Using the records below, output the stretch that opens with the line containing "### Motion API" and closes with the line containing "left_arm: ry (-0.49", exactly and including both lines, with nothing more.

◇ ◇ ◇ ◇ ◇

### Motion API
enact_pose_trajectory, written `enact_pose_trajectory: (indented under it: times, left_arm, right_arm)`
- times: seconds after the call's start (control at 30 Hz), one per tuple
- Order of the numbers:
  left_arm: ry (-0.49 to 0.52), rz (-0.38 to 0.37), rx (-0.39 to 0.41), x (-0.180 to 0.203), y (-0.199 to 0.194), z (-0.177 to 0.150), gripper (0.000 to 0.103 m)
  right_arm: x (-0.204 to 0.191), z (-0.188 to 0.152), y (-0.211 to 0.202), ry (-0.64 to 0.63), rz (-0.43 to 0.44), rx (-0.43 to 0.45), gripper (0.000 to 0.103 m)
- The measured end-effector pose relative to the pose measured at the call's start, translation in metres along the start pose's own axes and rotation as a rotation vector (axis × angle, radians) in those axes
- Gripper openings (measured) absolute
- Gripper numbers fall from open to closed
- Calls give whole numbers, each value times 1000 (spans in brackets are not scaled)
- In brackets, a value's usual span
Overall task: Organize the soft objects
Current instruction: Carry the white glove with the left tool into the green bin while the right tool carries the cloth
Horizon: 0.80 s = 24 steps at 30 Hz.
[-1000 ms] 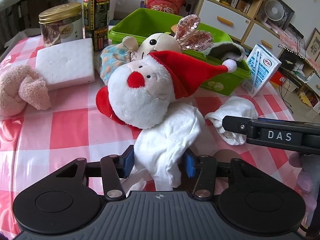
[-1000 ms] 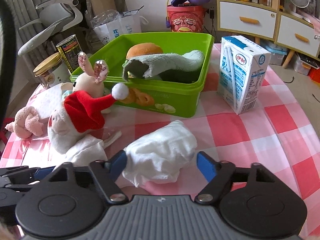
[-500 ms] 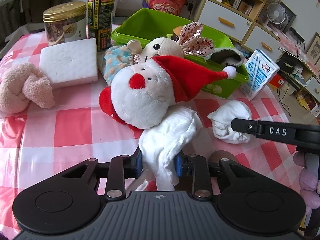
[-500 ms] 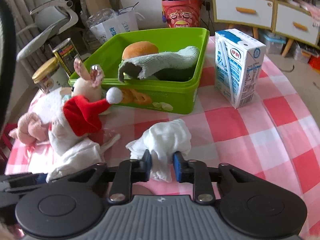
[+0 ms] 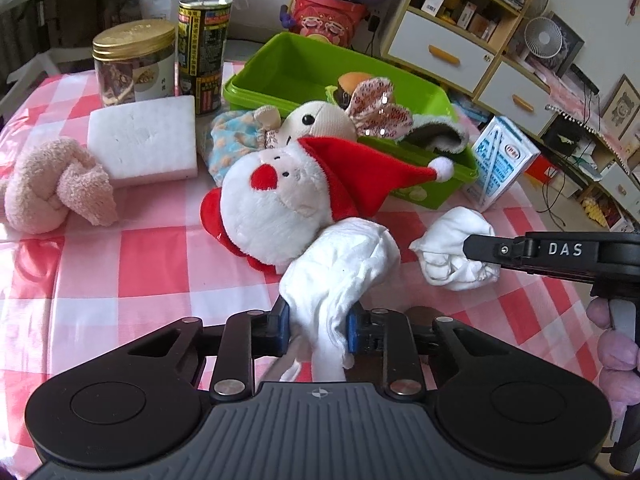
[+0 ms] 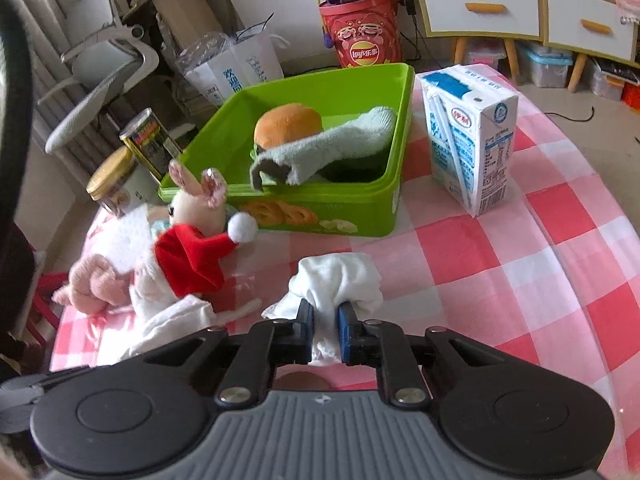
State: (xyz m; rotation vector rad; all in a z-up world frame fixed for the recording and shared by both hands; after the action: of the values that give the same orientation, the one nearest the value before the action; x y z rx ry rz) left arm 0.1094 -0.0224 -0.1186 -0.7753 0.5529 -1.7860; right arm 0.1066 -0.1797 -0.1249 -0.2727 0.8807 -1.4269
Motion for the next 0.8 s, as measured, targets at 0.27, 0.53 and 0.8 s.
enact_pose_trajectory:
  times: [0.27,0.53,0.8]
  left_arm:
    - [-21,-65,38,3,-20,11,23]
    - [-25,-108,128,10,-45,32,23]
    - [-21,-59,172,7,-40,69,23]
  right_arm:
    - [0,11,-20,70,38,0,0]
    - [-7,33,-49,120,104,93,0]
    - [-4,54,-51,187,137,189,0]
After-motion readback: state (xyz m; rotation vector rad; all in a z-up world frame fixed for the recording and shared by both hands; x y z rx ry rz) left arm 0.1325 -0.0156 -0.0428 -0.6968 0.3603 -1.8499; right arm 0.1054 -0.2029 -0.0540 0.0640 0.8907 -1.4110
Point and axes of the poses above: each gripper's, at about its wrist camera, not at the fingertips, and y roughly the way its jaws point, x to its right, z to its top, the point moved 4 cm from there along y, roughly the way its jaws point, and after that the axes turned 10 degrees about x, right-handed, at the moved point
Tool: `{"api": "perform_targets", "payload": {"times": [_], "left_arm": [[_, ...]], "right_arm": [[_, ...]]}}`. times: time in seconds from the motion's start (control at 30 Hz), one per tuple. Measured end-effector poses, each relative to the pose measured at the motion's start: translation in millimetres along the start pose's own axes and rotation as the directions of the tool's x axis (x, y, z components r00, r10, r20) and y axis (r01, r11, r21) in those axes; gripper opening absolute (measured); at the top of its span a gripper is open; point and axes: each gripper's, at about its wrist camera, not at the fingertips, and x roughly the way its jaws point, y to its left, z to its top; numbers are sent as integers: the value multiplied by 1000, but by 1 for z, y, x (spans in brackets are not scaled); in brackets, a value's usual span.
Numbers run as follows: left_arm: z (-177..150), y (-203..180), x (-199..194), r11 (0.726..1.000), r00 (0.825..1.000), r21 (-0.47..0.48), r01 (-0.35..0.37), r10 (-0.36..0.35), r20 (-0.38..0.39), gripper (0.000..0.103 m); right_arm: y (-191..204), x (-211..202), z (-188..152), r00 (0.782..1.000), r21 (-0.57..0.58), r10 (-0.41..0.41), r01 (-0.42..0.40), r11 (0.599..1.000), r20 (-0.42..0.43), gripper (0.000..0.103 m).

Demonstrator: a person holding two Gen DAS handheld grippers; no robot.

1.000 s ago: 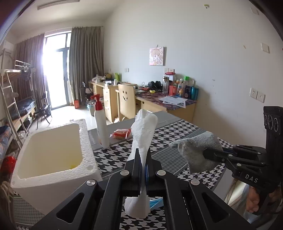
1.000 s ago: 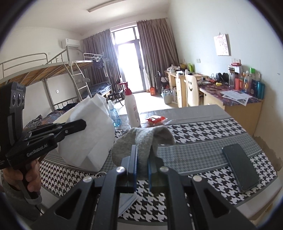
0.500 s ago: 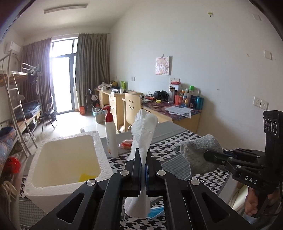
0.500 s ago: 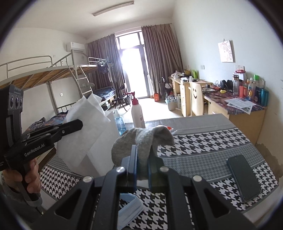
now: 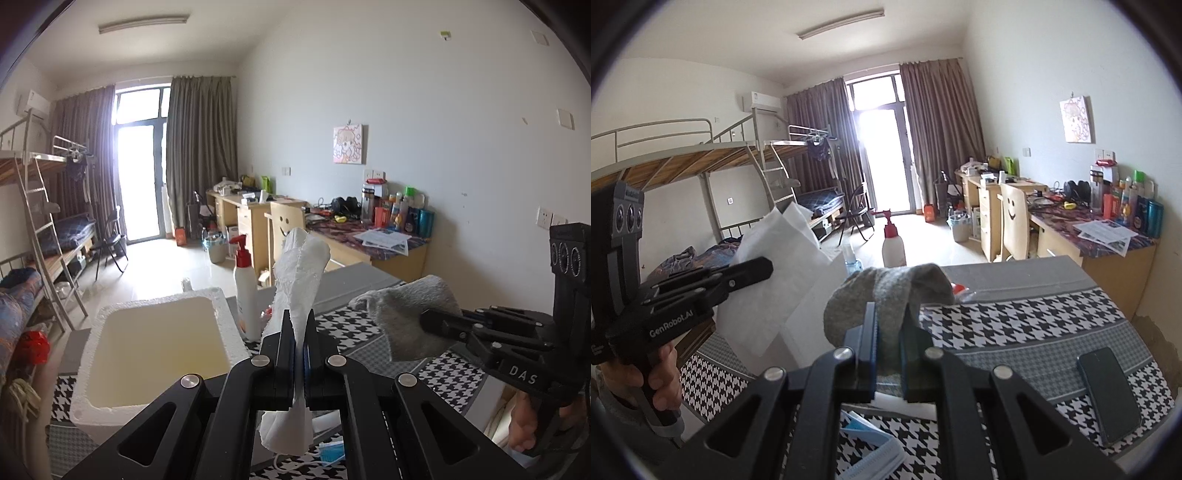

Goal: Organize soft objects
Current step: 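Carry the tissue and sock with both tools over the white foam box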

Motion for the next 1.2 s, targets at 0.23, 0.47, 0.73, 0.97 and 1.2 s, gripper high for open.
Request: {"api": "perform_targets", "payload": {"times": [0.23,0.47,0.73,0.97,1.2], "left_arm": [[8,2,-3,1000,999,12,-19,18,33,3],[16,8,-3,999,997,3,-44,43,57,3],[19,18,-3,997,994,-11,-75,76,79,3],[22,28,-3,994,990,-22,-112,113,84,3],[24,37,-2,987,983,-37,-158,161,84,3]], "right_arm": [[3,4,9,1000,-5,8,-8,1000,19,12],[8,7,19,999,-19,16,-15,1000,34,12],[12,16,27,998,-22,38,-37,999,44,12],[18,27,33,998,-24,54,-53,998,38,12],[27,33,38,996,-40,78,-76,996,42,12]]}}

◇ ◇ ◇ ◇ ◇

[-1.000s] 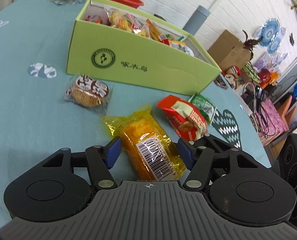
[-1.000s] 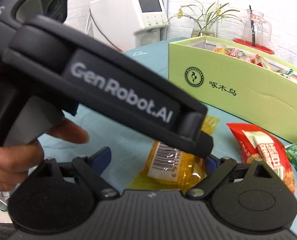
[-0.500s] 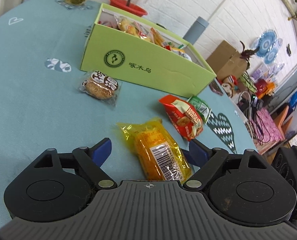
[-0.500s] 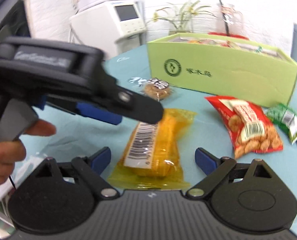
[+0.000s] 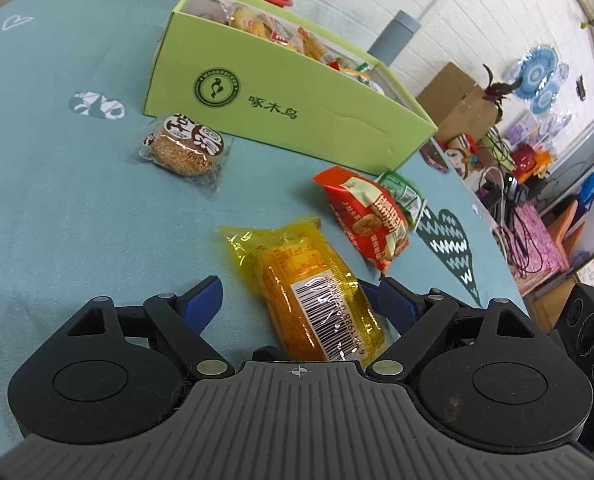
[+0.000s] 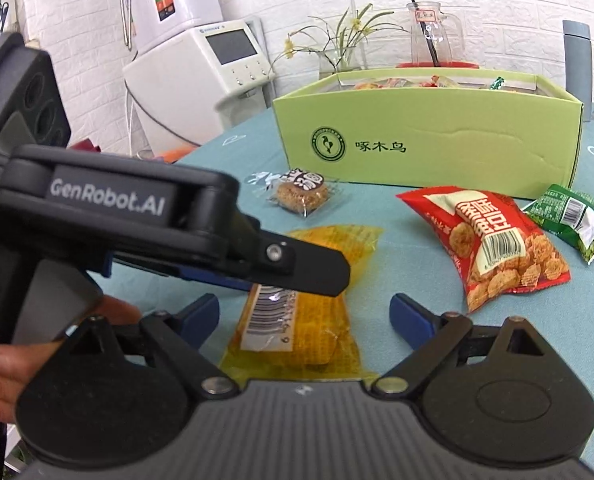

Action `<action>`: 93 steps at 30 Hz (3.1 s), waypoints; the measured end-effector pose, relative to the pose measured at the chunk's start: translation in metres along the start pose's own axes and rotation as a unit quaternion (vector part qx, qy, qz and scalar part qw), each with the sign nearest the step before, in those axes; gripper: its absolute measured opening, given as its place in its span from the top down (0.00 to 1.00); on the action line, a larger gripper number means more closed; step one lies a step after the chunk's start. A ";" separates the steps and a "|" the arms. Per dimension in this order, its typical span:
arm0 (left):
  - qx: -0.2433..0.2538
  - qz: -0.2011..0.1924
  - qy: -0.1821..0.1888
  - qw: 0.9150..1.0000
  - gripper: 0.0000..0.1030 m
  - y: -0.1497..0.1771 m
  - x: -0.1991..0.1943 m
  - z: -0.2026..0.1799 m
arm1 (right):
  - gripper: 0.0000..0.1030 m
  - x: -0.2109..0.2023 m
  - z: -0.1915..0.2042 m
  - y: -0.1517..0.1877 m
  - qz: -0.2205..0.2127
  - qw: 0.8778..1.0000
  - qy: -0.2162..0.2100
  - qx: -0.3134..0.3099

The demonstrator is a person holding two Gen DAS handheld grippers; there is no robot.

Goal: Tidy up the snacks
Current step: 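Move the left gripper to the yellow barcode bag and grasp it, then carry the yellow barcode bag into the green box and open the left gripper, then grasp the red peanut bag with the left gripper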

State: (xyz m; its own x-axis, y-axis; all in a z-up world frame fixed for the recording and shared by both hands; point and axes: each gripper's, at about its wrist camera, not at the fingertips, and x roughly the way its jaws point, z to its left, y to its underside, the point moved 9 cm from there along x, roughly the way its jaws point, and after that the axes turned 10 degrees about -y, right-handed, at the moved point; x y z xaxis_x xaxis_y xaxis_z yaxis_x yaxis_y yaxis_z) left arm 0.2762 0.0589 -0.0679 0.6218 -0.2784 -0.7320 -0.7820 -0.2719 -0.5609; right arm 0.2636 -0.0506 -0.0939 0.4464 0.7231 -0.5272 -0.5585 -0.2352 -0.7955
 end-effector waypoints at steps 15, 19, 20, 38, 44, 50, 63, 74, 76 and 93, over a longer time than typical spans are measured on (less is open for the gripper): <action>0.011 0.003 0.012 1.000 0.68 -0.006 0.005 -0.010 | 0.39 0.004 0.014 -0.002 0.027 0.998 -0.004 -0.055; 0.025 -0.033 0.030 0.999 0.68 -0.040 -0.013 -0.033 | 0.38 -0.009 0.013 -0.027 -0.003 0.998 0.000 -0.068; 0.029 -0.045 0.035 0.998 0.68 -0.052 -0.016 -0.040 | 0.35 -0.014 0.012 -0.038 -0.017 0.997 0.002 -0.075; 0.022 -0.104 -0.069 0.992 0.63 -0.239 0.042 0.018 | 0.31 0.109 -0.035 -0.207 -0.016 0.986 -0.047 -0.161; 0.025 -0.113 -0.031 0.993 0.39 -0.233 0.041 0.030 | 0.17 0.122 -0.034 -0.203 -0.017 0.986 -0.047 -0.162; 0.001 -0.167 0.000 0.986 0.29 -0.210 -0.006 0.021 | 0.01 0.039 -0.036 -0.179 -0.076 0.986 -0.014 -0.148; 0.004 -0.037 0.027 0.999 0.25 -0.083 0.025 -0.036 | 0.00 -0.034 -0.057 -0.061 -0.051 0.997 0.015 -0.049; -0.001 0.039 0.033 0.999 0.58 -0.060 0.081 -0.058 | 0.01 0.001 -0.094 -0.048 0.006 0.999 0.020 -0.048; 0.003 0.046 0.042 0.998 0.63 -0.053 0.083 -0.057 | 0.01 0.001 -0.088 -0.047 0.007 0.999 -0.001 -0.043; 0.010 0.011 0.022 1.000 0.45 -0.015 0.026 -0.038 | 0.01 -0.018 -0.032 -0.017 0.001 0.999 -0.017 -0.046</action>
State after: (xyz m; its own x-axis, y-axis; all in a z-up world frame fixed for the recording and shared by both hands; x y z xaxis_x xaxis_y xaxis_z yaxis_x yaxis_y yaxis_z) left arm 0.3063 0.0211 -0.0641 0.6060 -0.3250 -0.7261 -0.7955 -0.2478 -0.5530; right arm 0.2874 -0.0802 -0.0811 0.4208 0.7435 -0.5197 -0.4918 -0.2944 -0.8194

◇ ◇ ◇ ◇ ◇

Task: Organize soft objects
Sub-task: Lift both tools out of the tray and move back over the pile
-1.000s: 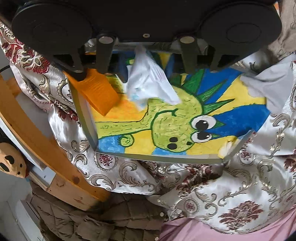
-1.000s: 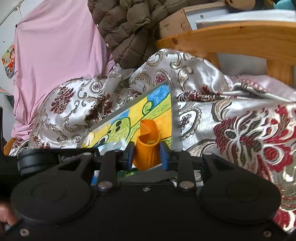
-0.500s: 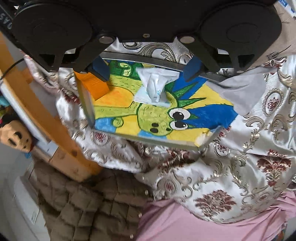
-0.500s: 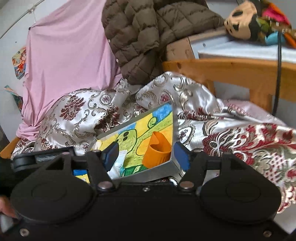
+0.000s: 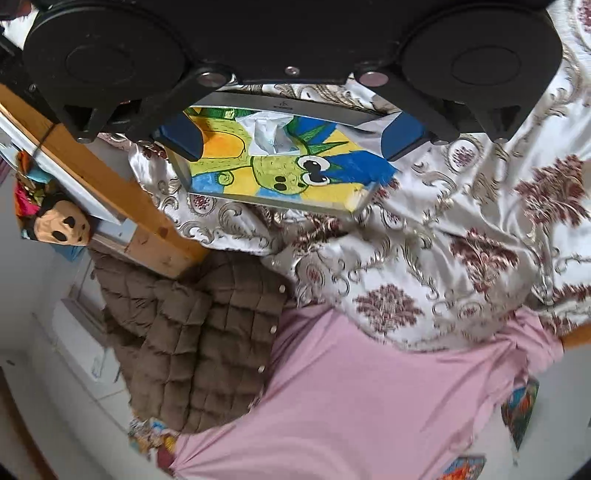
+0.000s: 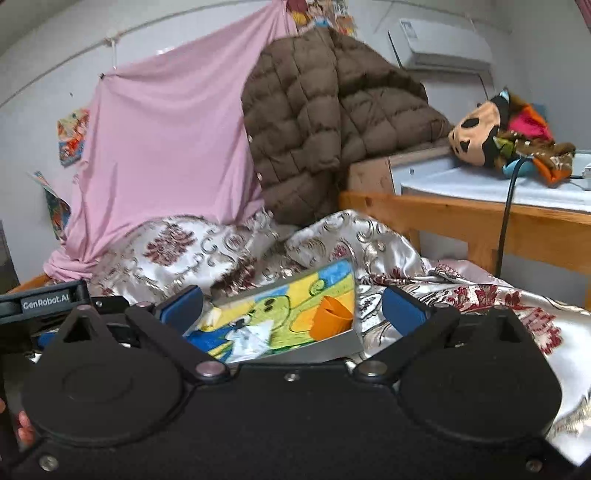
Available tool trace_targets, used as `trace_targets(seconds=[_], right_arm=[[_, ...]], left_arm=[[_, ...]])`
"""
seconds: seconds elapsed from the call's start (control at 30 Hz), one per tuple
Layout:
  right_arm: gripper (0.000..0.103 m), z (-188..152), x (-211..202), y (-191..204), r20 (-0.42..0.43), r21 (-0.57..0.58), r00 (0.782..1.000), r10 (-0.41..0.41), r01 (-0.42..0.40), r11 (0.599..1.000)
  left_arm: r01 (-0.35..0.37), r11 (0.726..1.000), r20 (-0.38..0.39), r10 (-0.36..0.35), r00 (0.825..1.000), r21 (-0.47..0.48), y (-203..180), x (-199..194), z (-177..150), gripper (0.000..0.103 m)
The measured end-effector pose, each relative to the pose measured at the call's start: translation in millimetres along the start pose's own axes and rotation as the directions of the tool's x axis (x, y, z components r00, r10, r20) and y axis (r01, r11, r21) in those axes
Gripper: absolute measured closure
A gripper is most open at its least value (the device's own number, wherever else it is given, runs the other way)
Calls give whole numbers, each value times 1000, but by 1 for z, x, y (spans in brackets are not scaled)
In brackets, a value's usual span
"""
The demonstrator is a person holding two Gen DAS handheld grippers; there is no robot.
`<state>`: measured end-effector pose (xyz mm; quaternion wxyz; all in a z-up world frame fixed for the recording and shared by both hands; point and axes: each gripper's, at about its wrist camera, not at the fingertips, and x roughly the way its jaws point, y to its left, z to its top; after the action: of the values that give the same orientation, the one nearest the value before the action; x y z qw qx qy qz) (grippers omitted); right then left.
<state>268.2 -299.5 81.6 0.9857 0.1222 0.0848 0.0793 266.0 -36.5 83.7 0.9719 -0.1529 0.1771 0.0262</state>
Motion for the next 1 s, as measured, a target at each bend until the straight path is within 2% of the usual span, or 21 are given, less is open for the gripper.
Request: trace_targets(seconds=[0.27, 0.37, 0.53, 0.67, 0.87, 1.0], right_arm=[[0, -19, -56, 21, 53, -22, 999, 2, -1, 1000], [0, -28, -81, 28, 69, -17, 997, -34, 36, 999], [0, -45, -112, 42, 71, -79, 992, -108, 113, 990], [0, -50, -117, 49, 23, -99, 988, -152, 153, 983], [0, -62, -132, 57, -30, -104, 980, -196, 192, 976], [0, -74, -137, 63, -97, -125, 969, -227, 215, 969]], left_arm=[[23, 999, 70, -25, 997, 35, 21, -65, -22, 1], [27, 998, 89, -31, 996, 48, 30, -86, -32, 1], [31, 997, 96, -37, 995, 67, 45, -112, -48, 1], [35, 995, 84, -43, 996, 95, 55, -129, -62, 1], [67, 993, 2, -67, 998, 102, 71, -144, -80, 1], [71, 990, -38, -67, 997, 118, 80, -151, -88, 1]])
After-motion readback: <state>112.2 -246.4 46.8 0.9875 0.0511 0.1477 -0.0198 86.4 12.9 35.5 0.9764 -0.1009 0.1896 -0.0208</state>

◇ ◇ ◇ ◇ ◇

Final answer
### Motion API
enact_pose_trajectory, written `enact_pose_trajectory: (indented under it: times, left_arm, right_arm)`
- times: seconds after the call's start (control at 30 Hz), one per tuple
- Order of the numbers:
  left_arm: ry (-0.49 to 0.52), rz (-0.38 to 0.37), rx (-0.39 to 0.41), x (-0.180 to 0.203), y (-0.199 to 0.194), z (-0.177 to 0.150), gripper (0.000 to 0.103 m)

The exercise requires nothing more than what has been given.